In 2002 Weiner's sophomore novel, In Her Shoes,
was published. It tells the story of two sisters: the professionally
successful but frumpy and depressed Rose and the beautiful, dyslexic
party girl Maggie. Carole Goldberg wrote for the Hartford Courant
(November 3, 2002), “This is a Cinderella fable with a wicked
stepmother, an ugly stepsister, an unlikely prince, and two heroines
who turn out to be each other's fairy godmothers. If you're shopping
for a modern fairy tale with plenty of humor and heart, and In
Her Shoes fits, then wear it.” Other reviewers were less
favorably impressed. Debra Pickett, for example, wrote for the
Chicago Sun-Times (November 17, 2002), “The ‘hook’ that helped
propel both of Weiner's books onto the best-seller lists is that her
heroines—journalist Cannie Shapiro in Good in Bed and lawyer
Rose Fuller—are plus-sized women. And the evil women who variously
try to steal their men, make them look bad at work and do all sorts
of other terrible stuff to them are all thin. The one thing you know
about every single female character in Weiner's books is what dress
size she wears. And, from that, you can determine virtually
everything else about her. Large women are smart and hardworking.

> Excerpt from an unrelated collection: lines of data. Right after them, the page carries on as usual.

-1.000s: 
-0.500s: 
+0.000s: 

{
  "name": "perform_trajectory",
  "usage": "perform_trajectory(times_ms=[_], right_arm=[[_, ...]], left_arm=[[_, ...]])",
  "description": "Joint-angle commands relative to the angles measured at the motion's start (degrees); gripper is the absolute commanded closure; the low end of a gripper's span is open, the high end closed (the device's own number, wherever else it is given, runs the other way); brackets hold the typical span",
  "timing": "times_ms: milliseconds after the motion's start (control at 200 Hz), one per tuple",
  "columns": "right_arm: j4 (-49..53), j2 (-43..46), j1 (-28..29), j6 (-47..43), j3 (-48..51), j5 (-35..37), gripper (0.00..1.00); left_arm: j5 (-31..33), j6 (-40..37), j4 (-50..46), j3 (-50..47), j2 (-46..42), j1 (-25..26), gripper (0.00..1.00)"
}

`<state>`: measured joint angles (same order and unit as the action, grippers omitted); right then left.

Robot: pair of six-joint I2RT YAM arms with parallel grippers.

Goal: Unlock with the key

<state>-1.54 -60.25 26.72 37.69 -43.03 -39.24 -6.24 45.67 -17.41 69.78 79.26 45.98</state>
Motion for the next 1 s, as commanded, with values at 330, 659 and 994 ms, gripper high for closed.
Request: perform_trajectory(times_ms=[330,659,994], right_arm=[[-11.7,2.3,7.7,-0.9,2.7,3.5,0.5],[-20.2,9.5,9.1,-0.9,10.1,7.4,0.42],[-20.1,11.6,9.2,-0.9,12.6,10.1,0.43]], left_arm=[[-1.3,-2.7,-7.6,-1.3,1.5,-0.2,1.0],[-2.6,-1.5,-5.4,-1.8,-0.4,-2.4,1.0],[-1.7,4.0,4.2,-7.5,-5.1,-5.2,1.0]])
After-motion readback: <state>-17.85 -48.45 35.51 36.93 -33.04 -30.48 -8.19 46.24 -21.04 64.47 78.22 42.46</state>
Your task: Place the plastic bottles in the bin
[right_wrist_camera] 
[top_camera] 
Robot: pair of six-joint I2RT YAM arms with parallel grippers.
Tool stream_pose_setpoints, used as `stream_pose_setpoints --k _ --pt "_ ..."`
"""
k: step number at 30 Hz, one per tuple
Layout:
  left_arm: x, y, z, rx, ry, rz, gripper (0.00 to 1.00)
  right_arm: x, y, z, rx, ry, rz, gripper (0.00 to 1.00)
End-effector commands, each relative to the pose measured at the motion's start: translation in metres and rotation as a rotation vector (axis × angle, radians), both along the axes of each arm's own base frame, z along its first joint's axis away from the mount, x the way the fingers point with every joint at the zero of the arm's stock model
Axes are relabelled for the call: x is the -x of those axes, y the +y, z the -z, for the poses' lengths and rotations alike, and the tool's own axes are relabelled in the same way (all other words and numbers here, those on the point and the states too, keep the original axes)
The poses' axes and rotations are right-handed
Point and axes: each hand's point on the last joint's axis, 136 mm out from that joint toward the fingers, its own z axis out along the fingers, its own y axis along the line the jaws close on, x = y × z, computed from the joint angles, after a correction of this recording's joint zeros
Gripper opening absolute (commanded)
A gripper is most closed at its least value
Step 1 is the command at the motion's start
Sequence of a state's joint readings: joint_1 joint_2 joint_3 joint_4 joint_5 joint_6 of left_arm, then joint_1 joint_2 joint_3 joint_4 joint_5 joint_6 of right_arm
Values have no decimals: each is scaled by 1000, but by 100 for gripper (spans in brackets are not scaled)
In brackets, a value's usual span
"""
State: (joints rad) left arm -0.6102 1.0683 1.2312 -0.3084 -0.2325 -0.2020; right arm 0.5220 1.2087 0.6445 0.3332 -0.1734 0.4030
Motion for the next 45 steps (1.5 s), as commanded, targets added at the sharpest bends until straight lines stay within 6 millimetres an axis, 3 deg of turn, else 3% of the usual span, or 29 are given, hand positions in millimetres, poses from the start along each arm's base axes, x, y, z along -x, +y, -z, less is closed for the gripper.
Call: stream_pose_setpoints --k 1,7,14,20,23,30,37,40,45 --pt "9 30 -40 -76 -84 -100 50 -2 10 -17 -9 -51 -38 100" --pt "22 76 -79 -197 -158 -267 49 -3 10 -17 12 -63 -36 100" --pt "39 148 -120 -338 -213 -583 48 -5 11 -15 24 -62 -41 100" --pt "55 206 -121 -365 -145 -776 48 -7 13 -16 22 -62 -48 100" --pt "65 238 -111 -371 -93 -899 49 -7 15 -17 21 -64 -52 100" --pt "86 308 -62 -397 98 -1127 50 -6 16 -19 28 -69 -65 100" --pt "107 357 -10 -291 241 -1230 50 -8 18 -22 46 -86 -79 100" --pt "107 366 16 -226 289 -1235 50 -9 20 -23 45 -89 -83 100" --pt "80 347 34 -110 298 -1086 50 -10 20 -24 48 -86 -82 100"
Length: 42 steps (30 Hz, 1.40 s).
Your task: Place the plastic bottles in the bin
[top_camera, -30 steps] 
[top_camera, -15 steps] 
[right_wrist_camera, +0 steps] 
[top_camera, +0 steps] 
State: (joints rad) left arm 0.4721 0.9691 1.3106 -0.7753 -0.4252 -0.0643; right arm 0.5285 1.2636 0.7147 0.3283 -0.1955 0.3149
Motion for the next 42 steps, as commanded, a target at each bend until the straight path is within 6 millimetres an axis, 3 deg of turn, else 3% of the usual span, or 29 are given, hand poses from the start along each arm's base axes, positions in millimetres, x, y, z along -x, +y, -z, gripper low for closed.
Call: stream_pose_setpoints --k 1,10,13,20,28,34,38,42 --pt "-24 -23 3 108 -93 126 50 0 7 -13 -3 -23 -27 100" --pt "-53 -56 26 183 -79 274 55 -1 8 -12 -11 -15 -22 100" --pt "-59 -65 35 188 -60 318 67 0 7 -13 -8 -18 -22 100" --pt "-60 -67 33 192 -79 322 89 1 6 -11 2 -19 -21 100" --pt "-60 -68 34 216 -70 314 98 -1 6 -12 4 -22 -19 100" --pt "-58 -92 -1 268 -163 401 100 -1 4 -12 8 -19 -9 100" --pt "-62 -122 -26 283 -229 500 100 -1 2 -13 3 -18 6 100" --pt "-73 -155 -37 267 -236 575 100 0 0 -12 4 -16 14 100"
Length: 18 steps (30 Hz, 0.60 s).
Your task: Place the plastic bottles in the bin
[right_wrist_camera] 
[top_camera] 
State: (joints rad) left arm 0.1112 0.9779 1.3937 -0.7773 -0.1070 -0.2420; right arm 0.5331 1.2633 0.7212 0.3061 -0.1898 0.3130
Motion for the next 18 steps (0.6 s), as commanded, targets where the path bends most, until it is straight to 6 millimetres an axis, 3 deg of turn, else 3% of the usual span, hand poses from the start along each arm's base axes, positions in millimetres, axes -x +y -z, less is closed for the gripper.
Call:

They eat right and exercise and always do the right thing. Skinny
women are lazy and troubled. . . . They mindlessly step over people,
since the world lays out a red carpet for them.” Despite the varied
critical responses, In Her Shoes enjoyed stellar sales, and
Weiner, then pregnant with her first child, Lucy Jane, was met by
large crowds of fans as she toured to promote the book. In 2005 a
big-screen adaptation of In Her Shoes was released. The film
starred Cameron Diaz as Maggie; Toni Collette (who gained 20 pounds
for the role) as Rose; and Shirley MacLaine as Ella, the girls'
feisty grandmother. Cameo roles were found for Weiner and her
sister, grandmother, and agent. Weiner wrote for the Philadelphia
Inquirer (September 11, 2005), “There's no easy way to describe
what it feels like to sit in the dark and see something you've
dreamed up in your head up there on the big screen, larger than life
and, in the case of Cameron Diaz, a hundred times better-looking.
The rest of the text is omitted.